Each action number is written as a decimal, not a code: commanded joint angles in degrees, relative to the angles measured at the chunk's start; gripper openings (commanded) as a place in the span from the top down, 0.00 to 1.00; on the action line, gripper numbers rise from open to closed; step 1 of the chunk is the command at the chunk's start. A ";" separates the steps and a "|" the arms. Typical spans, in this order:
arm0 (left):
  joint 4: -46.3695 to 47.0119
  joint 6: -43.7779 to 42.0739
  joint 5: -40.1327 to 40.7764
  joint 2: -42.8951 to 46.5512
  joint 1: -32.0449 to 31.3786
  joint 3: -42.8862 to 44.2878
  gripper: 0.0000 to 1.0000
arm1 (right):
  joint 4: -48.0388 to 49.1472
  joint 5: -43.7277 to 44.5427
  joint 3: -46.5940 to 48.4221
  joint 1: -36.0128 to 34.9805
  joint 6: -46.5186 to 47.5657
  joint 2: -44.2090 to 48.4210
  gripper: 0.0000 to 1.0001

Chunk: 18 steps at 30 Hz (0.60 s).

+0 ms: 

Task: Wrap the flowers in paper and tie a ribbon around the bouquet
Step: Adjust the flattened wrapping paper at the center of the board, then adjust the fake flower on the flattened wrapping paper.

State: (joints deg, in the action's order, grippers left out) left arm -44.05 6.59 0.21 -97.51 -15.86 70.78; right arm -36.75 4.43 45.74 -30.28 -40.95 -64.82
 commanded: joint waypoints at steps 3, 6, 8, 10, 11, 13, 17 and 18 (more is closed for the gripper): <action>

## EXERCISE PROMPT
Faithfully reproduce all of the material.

## ANSWER
Each action number is written as a decimal, not a code: commanded joint angles in degrees, relative to the angles measured at the chunk's start; gripper openings (commanded) as a place in the span from the top down, 0.00 to 1.00; on the action line, gripper numbers rise from open to closed; step 1 of the chunk is the command at the chunk's start. A ";" separates the steps and a "|" the arms. Typical spans, in this order:
arm0 (left):
  joint 4: -46.3695 to 47.0119
  joint 6: -43.7779 to 42.0739
  joint 5: -40.1327 to 40.7764
  joint 2: -42.8951 to 46.5512
  joint 1: -32.0449 to 31.3786
  joint 3: -42.8862 to 44.2878
  gripper: 0.0000 to 1.0000
arm1 (right):
  joint 4: -48.0388 to 49.1472
  joint 5: -43.7277 to 44.5427
  joint 3: -46.5940 to 48.4221
  joint 1: -36.0128 to 34.9805
  joint 6: -46.5186 to 47.5657
  joint 2: -44.2090 to 48.4210
  gripper: 0.0000 to 1.0001

Chunk: 18 steps at 30 Hz (0.60 s).

+0 ms: 

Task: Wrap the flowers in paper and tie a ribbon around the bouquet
Step: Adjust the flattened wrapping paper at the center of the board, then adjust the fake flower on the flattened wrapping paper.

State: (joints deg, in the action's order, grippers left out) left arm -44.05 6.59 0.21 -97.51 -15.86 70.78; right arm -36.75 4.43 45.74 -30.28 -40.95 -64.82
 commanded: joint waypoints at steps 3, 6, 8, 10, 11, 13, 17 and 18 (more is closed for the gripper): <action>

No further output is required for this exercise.